-- About this exercise --
Pick out all lines of the entries that include the word "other" and copy them.

──────── Provided records ────────

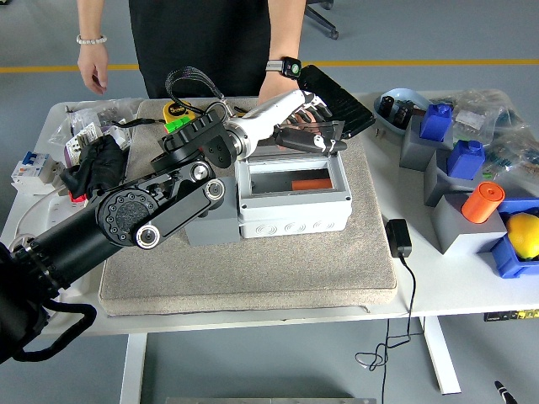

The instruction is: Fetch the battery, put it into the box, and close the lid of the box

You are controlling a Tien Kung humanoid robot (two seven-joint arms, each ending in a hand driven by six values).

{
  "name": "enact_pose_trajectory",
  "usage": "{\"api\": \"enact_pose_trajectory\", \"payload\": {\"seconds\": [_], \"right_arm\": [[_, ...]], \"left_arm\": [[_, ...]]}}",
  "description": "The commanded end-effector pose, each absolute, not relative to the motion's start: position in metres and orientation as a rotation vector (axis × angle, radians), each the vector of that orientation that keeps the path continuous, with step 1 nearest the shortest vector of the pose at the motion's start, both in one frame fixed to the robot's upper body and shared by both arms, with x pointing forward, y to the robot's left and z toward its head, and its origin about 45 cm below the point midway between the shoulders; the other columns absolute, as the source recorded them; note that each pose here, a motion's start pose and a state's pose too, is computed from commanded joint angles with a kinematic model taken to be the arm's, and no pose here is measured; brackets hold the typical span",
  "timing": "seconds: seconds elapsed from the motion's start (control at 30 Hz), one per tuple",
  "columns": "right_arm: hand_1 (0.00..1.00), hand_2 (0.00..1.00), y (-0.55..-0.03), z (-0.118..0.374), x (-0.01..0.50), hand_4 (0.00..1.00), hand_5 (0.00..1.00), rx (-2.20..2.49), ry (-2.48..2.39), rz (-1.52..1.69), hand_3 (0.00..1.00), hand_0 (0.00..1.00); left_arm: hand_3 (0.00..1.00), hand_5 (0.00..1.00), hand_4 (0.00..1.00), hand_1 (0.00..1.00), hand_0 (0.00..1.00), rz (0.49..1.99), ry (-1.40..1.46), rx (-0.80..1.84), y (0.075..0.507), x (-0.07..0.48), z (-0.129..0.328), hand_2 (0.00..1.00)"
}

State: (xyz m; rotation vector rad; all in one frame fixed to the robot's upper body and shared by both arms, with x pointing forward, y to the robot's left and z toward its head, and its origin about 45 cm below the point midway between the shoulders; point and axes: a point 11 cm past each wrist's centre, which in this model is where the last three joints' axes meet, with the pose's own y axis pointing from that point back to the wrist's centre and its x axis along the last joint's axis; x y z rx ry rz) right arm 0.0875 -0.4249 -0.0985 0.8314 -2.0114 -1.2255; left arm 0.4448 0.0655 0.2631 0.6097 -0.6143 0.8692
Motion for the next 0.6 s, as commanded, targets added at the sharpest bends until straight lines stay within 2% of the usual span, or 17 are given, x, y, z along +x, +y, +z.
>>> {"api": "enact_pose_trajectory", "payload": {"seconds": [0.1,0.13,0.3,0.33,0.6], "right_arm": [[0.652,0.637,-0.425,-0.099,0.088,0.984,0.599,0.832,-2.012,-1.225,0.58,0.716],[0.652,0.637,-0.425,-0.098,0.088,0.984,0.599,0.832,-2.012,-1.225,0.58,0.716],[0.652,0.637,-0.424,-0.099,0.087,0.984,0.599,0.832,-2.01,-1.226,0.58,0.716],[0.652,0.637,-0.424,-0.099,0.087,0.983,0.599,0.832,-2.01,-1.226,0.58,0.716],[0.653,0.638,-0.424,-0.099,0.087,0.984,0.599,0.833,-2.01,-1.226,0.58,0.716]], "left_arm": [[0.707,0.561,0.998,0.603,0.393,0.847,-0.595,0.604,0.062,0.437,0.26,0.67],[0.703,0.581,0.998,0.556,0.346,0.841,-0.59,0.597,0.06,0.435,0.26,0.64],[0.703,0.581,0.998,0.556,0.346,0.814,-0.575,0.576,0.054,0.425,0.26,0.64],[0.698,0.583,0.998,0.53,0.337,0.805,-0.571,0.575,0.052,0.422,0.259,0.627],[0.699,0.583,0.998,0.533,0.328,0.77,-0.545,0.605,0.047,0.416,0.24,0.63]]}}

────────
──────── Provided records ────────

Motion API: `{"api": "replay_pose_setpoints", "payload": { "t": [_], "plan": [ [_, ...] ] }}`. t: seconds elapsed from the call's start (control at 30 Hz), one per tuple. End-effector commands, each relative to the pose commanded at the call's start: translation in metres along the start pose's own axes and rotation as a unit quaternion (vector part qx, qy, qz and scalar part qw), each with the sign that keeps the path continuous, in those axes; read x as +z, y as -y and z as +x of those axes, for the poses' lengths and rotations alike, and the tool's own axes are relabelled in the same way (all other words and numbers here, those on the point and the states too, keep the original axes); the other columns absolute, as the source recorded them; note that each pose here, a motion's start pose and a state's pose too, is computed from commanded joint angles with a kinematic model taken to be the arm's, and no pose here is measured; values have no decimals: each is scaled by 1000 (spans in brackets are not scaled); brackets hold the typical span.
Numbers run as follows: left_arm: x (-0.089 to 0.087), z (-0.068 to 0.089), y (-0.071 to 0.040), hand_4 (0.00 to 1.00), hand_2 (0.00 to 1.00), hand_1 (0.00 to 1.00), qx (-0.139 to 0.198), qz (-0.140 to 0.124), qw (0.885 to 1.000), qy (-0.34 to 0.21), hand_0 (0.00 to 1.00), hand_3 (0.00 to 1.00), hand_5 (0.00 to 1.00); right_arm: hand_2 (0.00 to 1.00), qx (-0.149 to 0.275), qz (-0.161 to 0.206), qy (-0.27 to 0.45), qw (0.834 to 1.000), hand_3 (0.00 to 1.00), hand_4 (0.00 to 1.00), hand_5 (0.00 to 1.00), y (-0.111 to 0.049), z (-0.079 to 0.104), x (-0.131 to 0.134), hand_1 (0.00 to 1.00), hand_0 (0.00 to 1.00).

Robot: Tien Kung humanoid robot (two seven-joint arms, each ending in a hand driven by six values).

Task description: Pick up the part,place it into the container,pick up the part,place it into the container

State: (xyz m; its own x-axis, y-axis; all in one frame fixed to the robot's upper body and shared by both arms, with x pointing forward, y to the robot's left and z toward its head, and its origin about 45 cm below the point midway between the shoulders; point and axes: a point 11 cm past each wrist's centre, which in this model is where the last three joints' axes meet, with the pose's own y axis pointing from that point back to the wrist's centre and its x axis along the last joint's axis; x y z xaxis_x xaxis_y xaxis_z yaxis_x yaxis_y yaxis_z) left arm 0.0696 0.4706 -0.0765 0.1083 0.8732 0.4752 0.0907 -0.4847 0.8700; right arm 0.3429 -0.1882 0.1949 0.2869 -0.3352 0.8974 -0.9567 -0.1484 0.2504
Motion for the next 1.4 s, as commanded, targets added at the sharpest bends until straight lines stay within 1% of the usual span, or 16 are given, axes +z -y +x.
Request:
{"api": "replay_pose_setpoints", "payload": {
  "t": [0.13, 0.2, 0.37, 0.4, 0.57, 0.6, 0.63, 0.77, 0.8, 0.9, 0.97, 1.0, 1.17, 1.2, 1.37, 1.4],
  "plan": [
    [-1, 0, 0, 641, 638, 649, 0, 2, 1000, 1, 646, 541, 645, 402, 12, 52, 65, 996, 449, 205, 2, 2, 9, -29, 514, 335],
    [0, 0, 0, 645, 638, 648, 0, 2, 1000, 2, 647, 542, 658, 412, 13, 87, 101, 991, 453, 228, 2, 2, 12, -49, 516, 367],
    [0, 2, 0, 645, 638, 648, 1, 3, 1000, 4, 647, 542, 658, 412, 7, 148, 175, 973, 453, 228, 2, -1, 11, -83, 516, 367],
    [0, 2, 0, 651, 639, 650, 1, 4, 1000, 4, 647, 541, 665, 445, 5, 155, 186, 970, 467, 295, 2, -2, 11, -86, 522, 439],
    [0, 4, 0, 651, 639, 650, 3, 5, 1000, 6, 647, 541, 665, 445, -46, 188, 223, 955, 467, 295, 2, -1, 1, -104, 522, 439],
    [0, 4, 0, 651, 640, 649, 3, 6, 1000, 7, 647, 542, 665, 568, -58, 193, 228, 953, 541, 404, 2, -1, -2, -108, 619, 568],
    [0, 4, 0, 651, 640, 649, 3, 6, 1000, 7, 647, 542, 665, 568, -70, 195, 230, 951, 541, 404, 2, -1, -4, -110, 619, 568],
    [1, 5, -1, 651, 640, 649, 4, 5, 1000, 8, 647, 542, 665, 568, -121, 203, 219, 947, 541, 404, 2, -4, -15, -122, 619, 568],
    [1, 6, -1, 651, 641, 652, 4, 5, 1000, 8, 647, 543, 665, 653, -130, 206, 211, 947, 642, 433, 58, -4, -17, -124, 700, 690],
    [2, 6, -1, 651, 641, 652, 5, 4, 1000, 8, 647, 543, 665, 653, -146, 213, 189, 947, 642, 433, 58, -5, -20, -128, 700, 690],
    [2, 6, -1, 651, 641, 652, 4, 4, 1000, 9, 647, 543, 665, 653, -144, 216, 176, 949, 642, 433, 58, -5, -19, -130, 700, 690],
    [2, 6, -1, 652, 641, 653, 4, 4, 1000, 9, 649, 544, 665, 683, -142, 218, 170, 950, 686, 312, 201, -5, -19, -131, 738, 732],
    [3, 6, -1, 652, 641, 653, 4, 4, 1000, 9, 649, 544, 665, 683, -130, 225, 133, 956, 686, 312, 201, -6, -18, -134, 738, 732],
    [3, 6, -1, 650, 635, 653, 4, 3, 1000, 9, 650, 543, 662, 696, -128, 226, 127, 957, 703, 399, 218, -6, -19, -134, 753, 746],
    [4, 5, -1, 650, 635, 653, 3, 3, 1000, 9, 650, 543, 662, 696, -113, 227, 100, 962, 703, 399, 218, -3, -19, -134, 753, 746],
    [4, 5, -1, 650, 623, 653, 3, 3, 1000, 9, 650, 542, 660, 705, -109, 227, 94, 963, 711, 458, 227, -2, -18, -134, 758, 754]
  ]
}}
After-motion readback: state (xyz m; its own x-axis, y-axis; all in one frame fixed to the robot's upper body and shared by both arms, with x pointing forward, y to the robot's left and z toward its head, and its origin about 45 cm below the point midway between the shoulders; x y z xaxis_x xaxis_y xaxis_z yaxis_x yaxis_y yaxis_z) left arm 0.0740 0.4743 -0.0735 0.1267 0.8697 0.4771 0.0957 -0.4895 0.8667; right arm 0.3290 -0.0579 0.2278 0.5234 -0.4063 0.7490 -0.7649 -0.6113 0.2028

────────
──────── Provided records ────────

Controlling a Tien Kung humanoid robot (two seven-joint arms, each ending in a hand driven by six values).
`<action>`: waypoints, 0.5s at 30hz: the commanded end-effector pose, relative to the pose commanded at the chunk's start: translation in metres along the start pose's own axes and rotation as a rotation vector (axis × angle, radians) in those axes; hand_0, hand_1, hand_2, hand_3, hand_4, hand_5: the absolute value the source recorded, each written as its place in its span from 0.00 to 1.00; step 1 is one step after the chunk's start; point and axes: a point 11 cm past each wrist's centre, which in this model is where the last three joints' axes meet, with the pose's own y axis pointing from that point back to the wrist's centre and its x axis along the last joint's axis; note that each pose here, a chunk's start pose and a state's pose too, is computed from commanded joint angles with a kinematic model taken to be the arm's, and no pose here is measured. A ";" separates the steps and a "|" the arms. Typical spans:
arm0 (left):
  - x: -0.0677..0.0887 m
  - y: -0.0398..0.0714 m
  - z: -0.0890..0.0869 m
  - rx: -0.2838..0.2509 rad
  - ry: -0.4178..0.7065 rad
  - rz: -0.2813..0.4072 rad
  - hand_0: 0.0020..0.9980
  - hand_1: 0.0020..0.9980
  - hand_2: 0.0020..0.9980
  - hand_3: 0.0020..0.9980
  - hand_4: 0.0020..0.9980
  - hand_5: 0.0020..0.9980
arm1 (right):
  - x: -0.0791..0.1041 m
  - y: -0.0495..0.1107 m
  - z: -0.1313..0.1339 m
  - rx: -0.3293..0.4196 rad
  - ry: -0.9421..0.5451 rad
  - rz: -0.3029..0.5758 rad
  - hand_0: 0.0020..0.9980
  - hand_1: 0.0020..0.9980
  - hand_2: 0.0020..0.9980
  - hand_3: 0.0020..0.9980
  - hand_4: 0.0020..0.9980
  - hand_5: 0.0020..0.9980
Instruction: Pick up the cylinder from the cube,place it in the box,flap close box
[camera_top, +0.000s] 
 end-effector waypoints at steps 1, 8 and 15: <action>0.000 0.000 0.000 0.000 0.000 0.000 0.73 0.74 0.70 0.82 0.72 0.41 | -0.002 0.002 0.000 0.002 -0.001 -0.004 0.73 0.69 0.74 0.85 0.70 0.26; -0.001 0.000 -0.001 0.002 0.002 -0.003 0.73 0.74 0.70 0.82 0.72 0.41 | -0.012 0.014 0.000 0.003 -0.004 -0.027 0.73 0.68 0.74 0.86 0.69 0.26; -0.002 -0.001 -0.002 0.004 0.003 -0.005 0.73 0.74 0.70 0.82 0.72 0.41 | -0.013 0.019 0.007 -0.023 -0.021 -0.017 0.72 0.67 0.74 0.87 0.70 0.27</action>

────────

-- Exercise response --
  "description": "The commanded end-effector pose, each absolute, not relative to the motion's start: position in metres and orientation as a rotation vector (axis × angle, radians), each the vector of that orientation that keeps the path continuous, with step 1 nearest the shortest vector of the pose at the motion's start, both in one frame fixed to the robot's upper body and shared by both arms, with x pointing forward, y to the robot's left and z toward its head, and its origin about 45 cm below the point midway between the shoulders; the other columns absolute, as the source recorded them; note that each pose here, a motion's start pose and a state's pose too, is computed from commanded joint angles with a kinematic model taken to be the arm's, and no pose here is measured; brackets hold the typical span",
Motion API: `{"api": "replay_pose_setpoints", "payload": { "t": [_], "plan": [ [_, ...] ] }}`. t: seconds elapsed from the call's start (control at 30 Hz), one per tuple. End-effector commands, each relative to the pose commanded at the call's start: translation in metres along the start pose's own axes and rotation as a unit quaternion (vector part qx, qy, qz and scalar part qw), each with the sign that keeps the path continuous, in those axes; read x as +z, y as -y and z as +x of those axes, for the poses' lengths and rotations alike, and the tool's own axes are relabelled in the same way (all other words and numbers here, those on the point and the states too, keep the original axes); the other columns absolute, as the source recorded them; note that each pose here, a motion's start pose and a state's pose too, is computed from commanded joint angles with a kinematic model taken to be the arm's, and no pose here is measured; values have no decimals: each is scaled by 1000 (spans in brackets are not scaled); brackets hold the typical span.

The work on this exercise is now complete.